» WHAT IS REQUIRED: Number of lines below with "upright": work it out and reply with that number only.
==== EXCERPTED RECORDS ====
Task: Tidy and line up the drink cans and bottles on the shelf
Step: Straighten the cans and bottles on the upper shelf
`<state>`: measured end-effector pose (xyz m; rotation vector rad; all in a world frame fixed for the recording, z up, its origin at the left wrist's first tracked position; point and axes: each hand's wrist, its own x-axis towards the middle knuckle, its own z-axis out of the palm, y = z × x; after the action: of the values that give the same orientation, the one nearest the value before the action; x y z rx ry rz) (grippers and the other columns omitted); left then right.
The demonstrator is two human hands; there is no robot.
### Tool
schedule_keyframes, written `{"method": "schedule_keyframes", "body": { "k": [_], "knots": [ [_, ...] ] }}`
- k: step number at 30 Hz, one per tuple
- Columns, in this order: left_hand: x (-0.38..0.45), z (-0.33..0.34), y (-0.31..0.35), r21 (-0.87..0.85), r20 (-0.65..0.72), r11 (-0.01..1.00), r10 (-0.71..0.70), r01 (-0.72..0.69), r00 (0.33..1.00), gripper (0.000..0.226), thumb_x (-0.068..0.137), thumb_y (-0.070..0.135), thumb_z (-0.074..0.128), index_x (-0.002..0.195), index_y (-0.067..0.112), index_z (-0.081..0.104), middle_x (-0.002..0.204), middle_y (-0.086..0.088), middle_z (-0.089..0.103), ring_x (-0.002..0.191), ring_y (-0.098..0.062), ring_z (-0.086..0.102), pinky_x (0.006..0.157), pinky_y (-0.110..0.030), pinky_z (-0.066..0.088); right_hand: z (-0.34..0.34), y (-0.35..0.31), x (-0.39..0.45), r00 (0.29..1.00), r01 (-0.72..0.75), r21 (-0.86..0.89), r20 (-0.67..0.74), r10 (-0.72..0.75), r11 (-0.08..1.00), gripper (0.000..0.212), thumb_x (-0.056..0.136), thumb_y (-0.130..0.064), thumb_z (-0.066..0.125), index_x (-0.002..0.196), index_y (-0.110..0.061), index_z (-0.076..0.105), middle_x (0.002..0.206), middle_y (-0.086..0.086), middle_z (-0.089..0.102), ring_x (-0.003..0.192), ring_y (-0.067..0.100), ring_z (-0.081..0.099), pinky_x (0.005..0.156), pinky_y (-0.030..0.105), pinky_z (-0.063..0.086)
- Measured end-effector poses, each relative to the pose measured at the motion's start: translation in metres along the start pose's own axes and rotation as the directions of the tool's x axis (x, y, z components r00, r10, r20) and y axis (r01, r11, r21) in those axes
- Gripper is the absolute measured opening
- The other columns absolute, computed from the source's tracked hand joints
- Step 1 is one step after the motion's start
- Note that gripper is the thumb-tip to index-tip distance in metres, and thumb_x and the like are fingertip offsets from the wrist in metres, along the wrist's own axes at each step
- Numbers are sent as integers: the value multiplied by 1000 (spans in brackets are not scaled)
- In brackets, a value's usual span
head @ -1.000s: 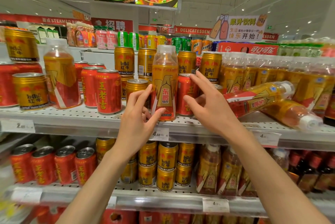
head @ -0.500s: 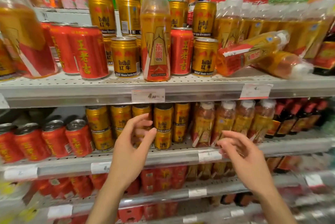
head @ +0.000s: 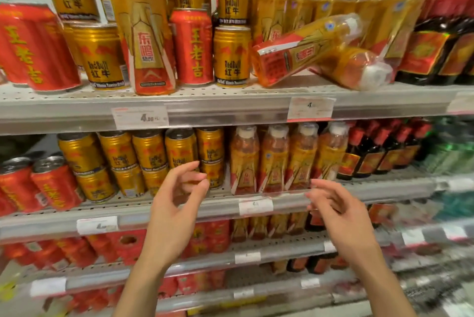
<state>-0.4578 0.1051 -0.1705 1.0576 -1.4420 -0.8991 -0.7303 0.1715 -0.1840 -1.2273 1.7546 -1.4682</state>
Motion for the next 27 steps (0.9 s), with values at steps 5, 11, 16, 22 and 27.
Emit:
{"method": "schedule_keyframes", "body": {
  "k": [5, 11, 16, 22, 27],
  "knots": [
    [-1, 58, 22, 2, -42, 1000, 12, -11, 999, 32, 89, 35, 65, 120, 35, 62, 106, 7, 71, 98, -15, 68, 95, -47, 54, -41, -2, 35, 996, 54, -4, 70, -54, 999, 19, 96, -31, 64, 115, -32, 67, 97, -3, 74, 87, 8, 71, 85, 31, 58],
    [2, 94, 47, 51, -79, 996, 76, -72, 994, 31, 92, 30, 65, 122, 36, 61, 107, 8, 70, 100, -15, 67, 92, -40, 55, -70, -20, 70, 974, 185, -18, 134, -181, 982, 19, 97, -29, 65, 114, -35, 67, 101, -10, 72, 92, 6, 70, 80, 23, 59],
    [19, 100, 75, 138, -85, 972, 205, -193, 975, 31, 94, 22, 66, 122, 35, 61, 105, 15, 69, 97, -10, 65, 82, -20, 53, -82, -53, 87, 921, 378, -94, 141, -363, 921, 20, 97, -30, 64, 116, -37, 66, 100, -22, 70, 97, -2, 66, 82, 11, 52],
    [61, 98, 117, 378, 22, 819, 458, -432, 889, 34, 95, 27, 65, 128, 29, 57, 114, 15, 62, 104, -2, 61, 82, -14, 50, -90, -111, 108, 732, 673, -333, 173, -658, 661, 27, 95, -31, 62, 122, -26, 66, 102, -16, 68, 97, -2, 63, 83, 10, 50],
    [103, 89, 139, 583, 173, 562, 620, -587, 765, 39, 94, 27, 66, 130, 17, 57, 119, 4, 58, 109, -10, 55, 86, -24, 45, -95, -144, 130, 510, 788, -500, 204, -836, 359, 22, 93, -24, 66, 112, -13, 69, 96, -5, 67, 87, 9, 59, 78, 22, 50]
  ]
}}
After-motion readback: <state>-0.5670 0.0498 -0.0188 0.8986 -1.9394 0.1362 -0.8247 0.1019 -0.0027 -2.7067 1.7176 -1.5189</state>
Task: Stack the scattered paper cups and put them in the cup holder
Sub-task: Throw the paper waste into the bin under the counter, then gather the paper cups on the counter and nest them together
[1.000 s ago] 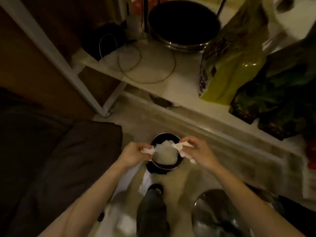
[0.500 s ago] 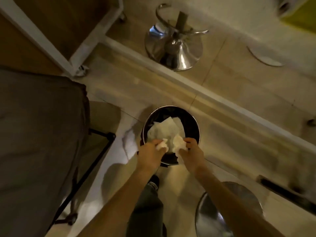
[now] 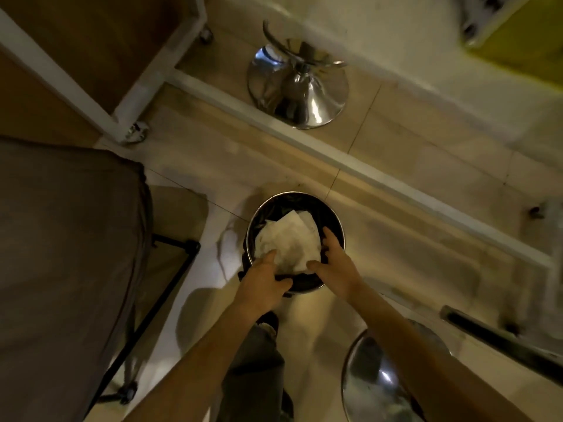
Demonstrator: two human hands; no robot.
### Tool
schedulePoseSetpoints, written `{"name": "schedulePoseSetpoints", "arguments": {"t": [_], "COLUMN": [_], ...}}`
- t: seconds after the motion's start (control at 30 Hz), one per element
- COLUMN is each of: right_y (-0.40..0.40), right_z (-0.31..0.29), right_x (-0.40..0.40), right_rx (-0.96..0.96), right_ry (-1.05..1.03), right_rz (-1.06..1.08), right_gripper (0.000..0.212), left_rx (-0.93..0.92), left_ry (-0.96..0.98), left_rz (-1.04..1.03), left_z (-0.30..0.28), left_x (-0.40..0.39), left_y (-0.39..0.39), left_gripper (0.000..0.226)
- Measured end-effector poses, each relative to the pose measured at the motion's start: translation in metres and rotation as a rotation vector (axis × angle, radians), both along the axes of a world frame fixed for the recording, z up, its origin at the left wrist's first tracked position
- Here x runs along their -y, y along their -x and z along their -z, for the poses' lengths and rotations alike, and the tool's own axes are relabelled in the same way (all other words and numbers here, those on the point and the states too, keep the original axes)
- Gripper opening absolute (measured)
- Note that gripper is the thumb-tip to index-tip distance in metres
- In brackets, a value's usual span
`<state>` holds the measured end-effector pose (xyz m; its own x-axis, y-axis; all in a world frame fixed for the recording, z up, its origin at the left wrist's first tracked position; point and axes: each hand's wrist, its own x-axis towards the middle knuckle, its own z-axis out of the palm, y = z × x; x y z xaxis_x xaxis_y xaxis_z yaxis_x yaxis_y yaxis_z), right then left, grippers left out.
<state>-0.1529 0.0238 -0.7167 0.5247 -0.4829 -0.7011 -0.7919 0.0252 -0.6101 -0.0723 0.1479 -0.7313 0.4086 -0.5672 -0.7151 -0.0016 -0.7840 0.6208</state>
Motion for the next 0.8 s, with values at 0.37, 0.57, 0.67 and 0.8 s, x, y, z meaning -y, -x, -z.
{"name": "schedulePoseSetpoints", "arguments": {"t": [0.37, 0.57, 0.67, 0.8], "right_y": [-0.006, 0.010, 0.025, 0.041], "right_z": [-0.239, -0.398, -0.473, -0.560], "right_x": [-0.015, -0.023, -0.031, -0.034], "right_rx": [0.289, 0.533, 0.627, 0.725], "right_ry": [0.296, 0.350, 0.352, 0.467], "right_rz": [-0.062, -0.013, -0.016, -0.024], "right_gripper": [0.041, 0.037, 0.036, 0.038], "left_rx": [0.128, 0.427, 0.593, 0.732], "left_ry": [0.156, 0.326, 0.434, 0.546], "left_rz": [0.069, 0.130, 0.177, 0.250], "left_z": [-0.220, -0.396, -0.481, -0.581], "left_x": [-0.013, -0.014, -0.016, -0.011], "left_y": [-0.051, -0.050, -0.037, -0.027], "left_gripper": [0.064, 0.071, 0.069, 0.069]}}
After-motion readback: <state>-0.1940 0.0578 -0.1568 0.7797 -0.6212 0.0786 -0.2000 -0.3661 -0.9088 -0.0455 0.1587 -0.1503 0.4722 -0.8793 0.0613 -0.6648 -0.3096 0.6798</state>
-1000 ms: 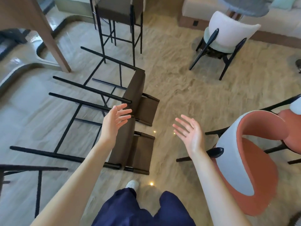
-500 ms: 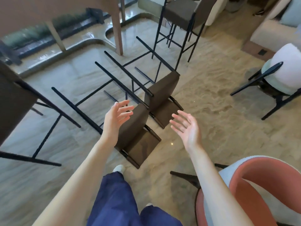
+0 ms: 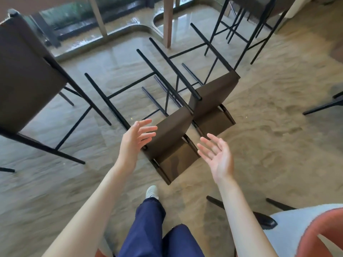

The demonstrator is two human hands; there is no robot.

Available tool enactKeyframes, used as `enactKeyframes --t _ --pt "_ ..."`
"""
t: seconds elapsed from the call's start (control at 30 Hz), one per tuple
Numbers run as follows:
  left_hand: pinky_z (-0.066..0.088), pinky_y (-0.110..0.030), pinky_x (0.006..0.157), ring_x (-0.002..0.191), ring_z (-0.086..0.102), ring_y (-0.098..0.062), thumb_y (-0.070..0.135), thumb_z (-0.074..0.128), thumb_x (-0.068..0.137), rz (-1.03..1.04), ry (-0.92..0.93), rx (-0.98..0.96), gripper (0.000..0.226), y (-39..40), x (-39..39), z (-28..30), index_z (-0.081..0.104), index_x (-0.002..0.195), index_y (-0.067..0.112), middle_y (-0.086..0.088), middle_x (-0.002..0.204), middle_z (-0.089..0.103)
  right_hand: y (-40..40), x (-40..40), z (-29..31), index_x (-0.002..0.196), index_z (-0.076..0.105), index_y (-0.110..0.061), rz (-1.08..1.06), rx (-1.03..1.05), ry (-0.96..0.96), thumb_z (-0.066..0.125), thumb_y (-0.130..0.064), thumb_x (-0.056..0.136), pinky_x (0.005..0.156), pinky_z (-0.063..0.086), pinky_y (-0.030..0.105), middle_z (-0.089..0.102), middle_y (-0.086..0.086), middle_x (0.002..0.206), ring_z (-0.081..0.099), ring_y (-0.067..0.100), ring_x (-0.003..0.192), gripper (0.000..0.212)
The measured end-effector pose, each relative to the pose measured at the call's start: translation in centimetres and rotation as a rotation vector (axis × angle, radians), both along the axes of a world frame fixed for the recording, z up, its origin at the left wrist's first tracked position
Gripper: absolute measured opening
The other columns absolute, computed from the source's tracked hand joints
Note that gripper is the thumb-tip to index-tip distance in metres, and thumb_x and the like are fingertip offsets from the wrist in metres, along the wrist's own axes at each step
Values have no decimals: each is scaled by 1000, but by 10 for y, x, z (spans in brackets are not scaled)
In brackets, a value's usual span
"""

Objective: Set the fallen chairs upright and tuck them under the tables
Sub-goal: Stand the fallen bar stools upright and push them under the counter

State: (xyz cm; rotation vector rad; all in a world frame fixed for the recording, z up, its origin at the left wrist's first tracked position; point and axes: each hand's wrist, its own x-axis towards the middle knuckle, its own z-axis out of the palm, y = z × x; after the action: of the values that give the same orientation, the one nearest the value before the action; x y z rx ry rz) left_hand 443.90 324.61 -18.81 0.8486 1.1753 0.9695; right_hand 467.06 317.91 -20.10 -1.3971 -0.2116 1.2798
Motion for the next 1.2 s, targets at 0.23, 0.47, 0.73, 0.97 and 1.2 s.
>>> enactKeyframes --t 0.23,0.47,0.73,0.97,1.2 --pt "50 -34 92 104 65 -27 48 38 88 -24 -2 67 49 59 4 -156 64 116 17 -12 108 71 59 5 -165 124 60 -10 -10 14 5 31 -32 104 101 46 48 70 11 115 66 30 108 41" --pt "49 -37 95 104 64 -29 43 35 90 -103 -85 202 49 99 24 -335 62 117 12 -14 109 70 107 22 -362 124 59 -11 26 79 -5 32 -33 103 102 45 47 70 10 114 67 28 107 41" --pt "48 -39 98 106 63 -30 39 30 95 -194 -47 317 48 123 33 -458 63 116 10 -15 108 69 132 33 -508 128 58 -5 75 140 7 35 -31 102 95 50 44 67 15 119 66 32 109 42" --pt "49 -25 92 98 66 -13 27 45 98 -589 338 487 28 126 73 -500 67 111 15 -2 98 72 113 51 -560 123 61 -8 67 67 3 36 -32 103 93 52 44 70 12 114 68 30 104 40" --pt "51 -26 89 95 60 5 37 57 93 -1109 684 539 22 122 131 -590 66 111 28 15 101 67 83 79 -638 121 60 -8 -21 -126 110 38 -30 102 91 51 43 65 14 121 64 32 107 36"
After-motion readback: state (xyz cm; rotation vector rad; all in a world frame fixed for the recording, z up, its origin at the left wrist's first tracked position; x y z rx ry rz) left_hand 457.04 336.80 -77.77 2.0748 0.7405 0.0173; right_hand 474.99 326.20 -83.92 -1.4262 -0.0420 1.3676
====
» TASK OUTPUT: 2